The anti-ranked choice voting editorial in the Washington Times goes on to claim:

“In the end, a voter’s ballot might wind up being cast for their second, third or even fourth choice — a candidate they may actively dislike and never consider supporting. It rigs the system to allow candidates with marginal support to win elections. And voters can’t get around this problem by refusing to rank candidates they don’t like. That can end up costing them their vote altogether. The technical name for this is ‘ballot exhaustion,’ and it’s very real.”

But this isn’t any different than the “pick one” ballot. On pick one ballots, your vote is exhausted after the first tally if your candidate got fewer votes than another. If this is a problem, at least with RCV ballots it’s actually less of a problem than with pick one ballots. This argument actually makes the RCV advocates’ point for them.

The editorial then makes this astounding argument against ranked choice voting:

“This ballot exhaustion leads to the election of candidates who are not the first choice of a majority of voters. The only majority they’ve won is a majority of whatever votes were left in the final round of tabulation. The 2010 mayor’s race in Oakland, California, took 10 rounds of vote tabulation to get a winner. The ultimate winner received less than a quarter of the first-round votes, yet managed to pile up a 1.9% margin of victory in the final round.”

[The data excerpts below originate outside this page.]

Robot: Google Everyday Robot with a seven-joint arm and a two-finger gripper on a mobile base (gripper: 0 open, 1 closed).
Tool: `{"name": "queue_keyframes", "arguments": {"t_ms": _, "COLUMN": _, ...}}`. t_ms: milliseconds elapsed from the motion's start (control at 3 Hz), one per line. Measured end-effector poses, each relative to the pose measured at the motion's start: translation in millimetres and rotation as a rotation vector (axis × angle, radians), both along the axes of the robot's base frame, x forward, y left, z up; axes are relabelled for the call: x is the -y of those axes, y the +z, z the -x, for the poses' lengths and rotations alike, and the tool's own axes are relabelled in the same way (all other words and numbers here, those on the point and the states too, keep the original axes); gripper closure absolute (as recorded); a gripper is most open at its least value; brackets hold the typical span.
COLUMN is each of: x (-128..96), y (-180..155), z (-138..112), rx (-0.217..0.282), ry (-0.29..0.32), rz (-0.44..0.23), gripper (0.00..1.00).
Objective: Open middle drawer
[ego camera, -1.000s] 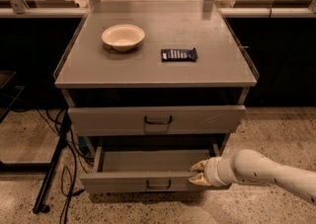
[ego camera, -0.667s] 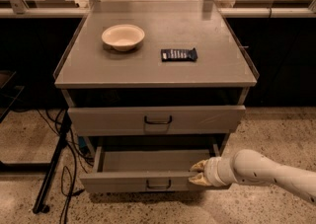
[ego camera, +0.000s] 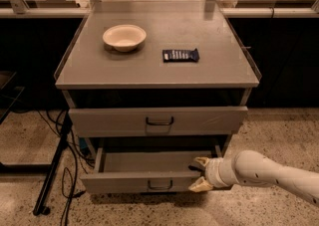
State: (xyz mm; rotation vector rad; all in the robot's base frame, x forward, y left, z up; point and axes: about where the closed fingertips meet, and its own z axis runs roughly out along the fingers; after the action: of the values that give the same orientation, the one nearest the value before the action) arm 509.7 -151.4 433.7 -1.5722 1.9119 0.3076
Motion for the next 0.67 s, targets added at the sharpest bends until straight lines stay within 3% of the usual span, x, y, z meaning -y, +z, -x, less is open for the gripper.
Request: {"name": "queue_keyframes", "arguments": {"t_ms": 667, "x": -1.0, "y": 0.7, "z": 8.0, "rx": 0.001, "ry": 0.01, "rz": 0.002, "gripper": 0.85}}
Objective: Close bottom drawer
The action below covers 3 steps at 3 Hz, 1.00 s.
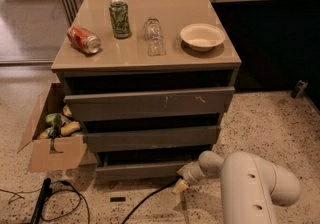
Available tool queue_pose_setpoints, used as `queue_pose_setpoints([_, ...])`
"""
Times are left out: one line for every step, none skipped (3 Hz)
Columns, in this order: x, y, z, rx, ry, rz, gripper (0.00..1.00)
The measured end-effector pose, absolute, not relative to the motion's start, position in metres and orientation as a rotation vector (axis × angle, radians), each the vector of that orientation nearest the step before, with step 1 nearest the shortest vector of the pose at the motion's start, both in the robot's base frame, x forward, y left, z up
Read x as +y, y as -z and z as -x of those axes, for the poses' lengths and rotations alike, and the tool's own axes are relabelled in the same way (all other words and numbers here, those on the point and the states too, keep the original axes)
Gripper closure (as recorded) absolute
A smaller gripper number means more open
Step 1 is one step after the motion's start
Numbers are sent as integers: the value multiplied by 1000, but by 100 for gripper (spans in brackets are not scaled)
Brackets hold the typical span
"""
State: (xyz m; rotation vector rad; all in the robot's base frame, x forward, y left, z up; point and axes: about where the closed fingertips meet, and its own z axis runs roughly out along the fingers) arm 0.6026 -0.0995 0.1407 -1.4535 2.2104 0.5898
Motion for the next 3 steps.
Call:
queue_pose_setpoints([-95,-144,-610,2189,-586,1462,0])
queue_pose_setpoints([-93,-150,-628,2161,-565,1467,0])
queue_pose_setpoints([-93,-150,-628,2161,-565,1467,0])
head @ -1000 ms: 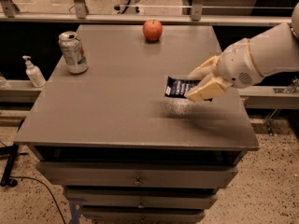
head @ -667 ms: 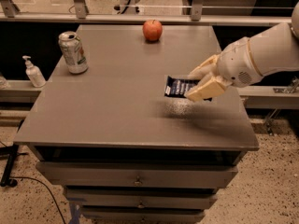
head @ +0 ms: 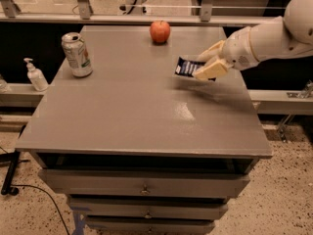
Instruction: Move rxbar blueberry near apple
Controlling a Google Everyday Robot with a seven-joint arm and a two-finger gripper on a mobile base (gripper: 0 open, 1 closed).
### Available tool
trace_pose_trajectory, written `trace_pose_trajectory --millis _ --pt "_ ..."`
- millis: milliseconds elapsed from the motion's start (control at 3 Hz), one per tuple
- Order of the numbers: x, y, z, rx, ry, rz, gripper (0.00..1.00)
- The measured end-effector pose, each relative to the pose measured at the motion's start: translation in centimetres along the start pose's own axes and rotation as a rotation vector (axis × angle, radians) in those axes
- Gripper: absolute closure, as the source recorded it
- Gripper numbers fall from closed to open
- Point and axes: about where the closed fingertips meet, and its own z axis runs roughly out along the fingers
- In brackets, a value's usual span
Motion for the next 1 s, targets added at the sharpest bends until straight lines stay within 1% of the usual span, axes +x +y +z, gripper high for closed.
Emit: trace_pose_trajectory --millis 333,667,1000 --pt "1.5 -5.7 3.2 0.027 -0.004 0.031 1.0" --pt "1.8 -10.8 5.7 0.064 0.003 0.051 1.0" --pt "1.7 -14.2 6.9 0.103 0.004 0.065 1.0"
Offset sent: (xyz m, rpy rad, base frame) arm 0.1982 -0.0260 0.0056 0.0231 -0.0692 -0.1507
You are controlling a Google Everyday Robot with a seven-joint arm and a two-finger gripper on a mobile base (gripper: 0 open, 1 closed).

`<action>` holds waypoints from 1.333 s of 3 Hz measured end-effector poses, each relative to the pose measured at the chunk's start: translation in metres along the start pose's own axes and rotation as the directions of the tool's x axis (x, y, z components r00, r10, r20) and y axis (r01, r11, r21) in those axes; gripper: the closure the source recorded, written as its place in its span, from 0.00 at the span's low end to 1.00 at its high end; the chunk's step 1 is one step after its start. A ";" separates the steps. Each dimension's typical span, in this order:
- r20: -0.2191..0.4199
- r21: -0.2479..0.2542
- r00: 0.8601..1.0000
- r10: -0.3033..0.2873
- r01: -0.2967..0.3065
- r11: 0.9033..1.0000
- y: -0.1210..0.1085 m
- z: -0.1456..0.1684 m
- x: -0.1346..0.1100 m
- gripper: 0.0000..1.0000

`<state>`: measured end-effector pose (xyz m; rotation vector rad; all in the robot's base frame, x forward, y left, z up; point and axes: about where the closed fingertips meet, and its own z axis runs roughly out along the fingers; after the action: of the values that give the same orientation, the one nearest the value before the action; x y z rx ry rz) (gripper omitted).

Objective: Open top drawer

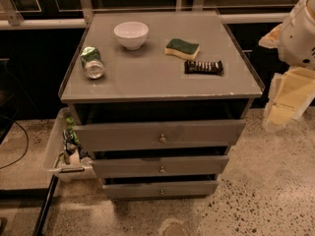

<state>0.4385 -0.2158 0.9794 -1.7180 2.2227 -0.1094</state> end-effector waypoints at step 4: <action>0.020 -0.067 0.999 -0.031 0.032 0.997 0.023 0.074 0.003 0.00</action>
Offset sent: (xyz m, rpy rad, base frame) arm 0.0036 0.0054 -0.0250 0.0068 0.0411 -0.0041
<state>0.4386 -0.2018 0.9035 -1.7822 2.2099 -0.0259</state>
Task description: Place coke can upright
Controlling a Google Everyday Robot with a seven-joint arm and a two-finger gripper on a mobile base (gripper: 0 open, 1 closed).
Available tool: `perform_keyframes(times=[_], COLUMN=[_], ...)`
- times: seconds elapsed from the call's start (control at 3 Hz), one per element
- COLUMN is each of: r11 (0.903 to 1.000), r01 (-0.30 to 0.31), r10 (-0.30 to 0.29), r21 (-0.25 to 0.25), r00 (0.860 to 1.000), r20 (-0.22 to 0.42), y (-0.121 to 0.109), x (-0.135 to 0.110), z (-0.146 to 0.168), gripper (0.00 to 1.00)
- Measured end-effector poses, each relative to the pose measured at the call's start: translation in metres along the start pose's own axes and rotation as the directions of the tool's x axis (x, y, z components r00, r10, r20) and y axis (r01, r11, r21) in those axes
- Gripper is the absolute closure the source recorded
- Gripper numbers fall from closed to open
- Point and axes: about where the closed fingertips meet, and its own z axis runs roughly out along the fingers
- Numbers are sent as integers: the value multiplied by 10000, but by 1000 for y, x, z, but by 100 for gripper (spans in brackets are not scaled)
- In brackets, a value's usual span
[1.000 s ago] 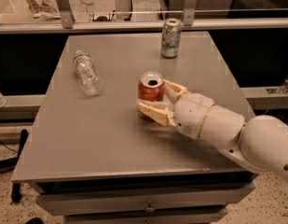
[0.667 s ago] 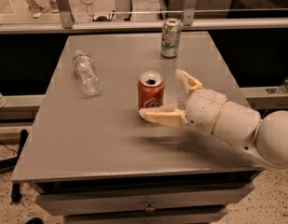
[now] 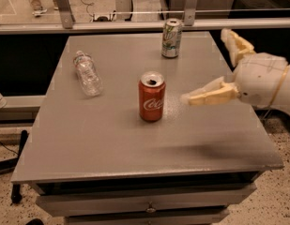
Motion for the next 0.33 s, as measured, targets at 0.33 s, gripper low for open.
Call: perform_keyframes(times=[0.33], r11=[9997], r01=[259], r10=[-259], r21=[20], r00=[9994], r20=[228], y=[-16], x=[-20], z=[-16], gripper=[0])
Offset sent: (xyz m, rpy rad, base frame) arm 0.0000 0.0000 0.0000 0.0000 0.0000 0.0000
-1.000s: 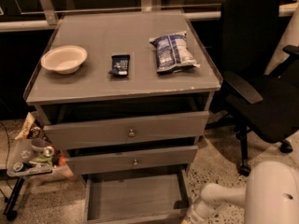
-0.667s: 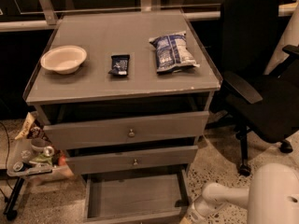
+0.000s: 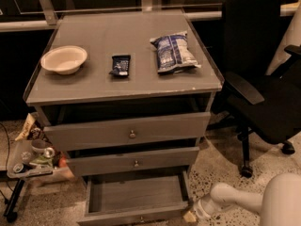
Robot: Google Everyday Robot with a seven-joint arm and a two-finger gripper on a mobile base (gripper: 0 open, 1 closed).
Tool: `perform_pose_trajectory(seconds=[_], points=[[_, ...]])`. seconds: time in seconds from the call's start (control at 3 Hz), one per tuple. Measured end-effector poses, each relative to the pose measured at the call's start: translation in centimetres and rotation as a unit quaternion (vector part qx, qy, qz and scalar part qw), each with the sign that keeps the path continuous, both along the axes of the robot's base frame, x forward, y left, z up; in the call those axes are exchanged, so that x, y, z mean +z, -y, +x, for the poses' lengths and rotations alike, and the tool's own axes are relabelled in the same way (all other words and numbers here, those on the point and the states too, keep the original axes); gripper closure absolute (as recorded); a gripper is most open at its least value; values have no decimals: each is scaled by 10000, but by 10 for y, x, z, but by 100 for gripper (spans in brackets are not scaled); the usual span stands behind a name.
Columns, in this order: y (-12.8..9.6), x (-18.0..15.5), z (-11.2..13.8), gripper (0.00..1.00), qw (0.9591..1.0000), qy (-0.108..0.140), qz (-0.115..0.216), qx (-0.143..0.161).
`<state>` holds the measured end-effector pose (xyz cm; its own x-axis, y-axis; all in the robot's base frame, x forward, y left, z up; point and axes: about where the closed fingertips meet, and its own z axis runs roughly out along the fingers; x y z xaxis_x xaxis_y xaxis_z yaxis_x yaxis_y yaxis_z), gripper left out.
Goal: Close bottom drawer
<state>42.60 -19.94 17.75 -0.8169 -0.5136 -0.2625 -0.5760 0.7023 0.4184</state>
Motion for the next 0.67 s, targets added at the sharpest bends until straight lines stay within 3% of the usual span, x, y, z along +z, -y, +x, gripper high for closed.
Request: perform_pose_trajectory(seconds=[0.33, 0.67], points=[[14, 9, 29, 100, 9985, 326, -2, -437], [14, 9, 29, 100, 9985, 326, -1, -437]])
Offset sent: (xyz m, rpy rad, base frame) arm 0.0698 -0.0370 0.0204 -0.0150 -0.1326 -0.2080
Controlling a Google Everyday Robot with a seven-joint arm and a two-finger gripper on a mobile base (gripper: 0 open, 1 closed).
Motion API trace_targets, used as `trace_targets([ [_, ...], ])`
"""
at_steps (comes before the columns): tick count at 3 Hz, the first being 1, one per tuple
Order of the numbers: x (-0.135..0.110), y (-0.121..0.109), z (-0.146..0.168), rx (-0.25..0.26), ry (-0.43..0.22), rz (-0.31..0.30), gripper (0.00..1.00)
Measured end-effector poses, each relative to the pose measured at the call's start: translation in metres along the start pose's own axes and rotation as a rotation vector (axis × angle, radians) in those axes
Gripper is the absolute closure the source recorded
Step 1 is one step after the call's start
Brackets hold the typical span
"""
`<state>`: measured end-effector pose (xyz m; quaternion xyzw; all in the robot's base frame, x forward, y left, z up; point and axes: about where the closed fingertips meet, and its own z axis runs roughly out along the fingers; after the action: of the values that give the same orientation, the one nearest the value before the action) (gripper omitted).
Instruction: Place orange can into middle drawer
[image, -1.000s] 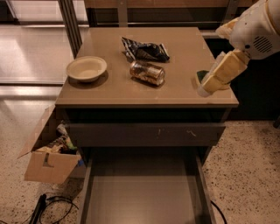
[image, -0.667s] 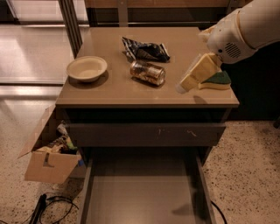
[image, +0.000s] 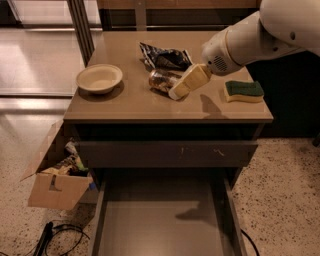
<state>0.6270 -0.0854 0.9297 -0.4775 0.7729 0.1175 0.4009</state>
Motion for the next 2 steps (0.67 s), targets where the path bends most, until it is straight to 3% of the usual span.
trace_targets([
  [2, -0.002, -0.017, 0.048, -0.007, 0.057, -0.033, 0.0],
])
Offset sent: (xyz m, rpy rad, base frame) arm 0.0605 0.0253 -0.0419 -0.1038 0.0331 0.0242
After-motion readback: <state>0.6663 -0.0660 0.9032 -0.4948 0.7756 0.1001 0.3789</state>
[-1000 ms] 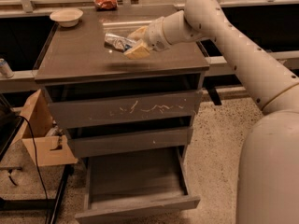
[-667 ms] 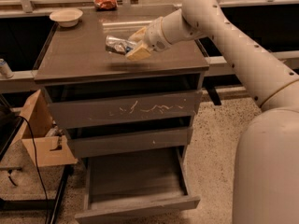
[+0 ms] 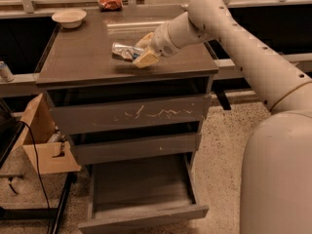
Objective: Pick redbull can from bottom drawer and place on counter
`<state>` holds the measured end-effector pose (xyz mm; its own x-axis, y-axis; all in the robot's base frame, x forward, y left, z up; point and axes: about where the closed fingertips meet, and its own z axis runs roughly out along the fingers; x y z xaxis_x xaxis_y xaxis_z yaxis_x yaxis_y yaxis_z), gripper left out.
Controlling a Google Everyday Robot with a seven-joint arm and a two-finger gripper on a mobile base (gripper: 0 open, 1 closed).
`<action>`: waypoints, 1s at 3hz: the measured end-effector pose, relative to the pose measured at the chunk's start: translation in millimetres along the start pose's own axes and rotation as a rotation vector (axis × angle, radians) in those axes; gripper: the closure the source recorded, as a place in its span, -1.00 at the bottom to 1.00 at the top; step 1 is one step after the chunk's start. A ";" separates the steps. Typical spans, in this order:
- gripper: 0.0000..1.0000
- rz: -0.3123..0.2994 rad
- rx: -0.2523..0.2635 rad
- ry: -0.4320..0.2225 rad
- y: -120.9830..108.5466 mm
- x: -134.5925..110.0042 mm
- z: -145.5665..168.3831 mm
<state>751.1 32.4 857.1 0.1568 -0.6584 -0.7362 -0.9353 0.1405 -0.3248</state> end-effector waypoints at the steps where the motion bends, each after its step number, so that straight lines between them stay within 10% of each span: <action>1: 1.00 0.005 -0.005 0.004 1.1 2.6 0.8; 3: 1.00 0.022 -0.021 0.017 5.5 11.6 3.3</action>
Offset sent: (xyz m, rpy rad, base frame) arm -0.0020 -0.0131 -0.0120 -0.0194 0.0391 -0.0147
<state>748.8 28.0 844.8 0.1303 -0.6681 -0.7326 -0.9451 0.1398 -0.2955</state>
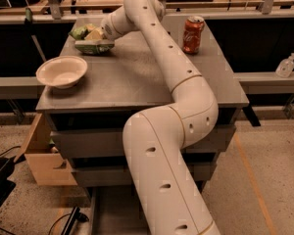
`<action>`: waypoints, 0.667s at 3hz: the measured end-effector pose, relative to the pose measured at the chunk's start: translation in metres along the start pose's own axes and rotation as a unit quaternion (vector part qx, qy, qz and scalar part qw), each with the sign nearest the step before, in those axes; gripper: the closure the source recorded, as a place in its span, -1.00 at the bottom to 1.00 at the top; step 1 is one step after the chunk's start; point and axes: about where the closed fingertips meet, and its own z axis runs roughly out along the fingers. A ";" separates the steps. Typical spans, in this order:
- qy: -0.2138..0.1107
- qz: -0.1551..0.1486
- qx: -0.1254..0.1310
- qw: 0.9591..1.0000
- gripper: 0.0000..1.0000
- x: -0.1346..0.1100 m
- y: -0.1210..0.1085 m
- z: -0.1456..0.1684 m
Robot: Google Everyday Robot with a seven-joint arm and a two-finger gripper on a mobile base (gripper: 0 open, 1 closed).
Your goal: Place green jalapeno chip bag into bottom drawer
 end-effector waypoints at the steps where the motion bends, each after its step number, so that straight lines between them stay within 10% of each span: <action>1: 0.000 0.000 0.000 1.000 0.95 0.000 0.000 0.000; 2: 0.000 0.000 0.000 1.000 0.51 0.000 0.000 0.000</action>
Offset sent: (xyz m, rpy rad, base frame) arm 0.0000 0.0000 0.0000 0.0000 0.0000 0.0000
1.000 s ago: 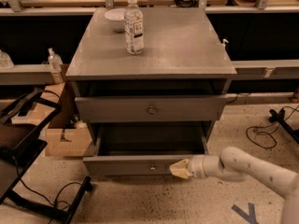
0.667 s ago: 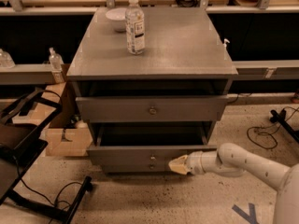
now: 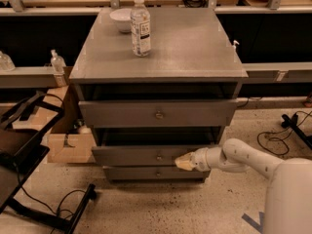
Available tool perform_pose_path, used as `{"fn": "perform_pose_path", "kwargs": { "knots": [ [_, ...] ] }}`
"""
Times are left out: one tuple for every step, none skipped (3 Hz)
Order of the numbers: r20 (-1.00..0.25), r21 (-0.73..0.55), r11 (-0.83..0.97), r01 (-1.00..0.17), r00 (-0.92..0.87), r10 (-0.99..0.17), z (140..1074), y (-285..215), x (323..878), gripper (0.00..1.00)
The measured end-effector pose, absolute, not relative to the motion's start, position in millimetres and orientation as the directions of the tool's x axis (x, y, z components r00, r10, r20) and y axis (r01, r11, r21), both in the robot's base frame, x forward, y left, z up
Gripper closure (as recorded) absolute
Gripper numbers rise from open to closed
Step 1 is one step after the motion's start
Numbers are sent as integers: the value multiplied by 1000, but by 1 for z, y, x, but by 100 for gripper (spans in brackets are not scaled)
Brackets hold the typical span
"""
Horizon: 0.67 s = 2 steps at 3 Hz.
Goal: Close middle drawer
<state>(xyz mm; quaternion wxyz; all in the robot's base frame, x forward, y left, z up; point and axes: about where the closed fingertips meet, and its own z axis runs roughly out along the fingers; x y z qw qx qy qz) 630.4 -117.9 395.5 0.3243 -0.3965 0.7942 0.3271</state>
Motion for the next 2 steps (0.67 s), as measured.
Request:
{"fn": "perform_pose_path", "kwargs": {
  "knots": [
    [-763,260,500,-826,-493,-417,392,-119,660,100],
    [-763,260,503,-824,-495,-416,392,-120,660,100]
  ]
}}
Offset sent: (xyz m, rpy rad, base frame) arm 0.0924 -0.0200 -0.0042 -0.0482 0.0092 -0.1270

RCV opponents continue to point to the election of Jean Quan in 2010 as an example of the failure of ranked choice voting. That’s because Quan went on to be a controversial, one-term mayor in the spotlight of national criticism over police handling of the 2011 Occupy Oakland protests. But critics are wrong on that count.

In 2010, RCV delivered Oakland its first female mayor, a woman of color, and a local city council member, who ended up beating an establishment politician, Don Perata, President pro tempore of the California State Senate from 2004 to 2008. That’s people power over party and establishment power.

Then when Oakland residents were unhappy with Quan’s performance as mayor, RCV proved itself nimble and eliminated Quan in the first round of tabulations in the 2014 election. Yet another example of ranked choice voting doing something about sky high incumbency rates.

The Washington Times article concludes:

“Ranked-choice voting is a confusing, overly complicated gimmick — one that allows candidates with only marginal support to win elections. This is one reform that would actually make the electoral system worse.”

Yes, RCV supporters would probably agree that this ballot reform tilts the balance of power away from the established centers of political gravity and toward the marginalized. It’s an overreach to suggest, however, that candidates with “only marginal support” win ranked choice elections. It’s a system that incorporates more information about voter preferences into the election result. It allows more of the nuance of political support to filter through on election day.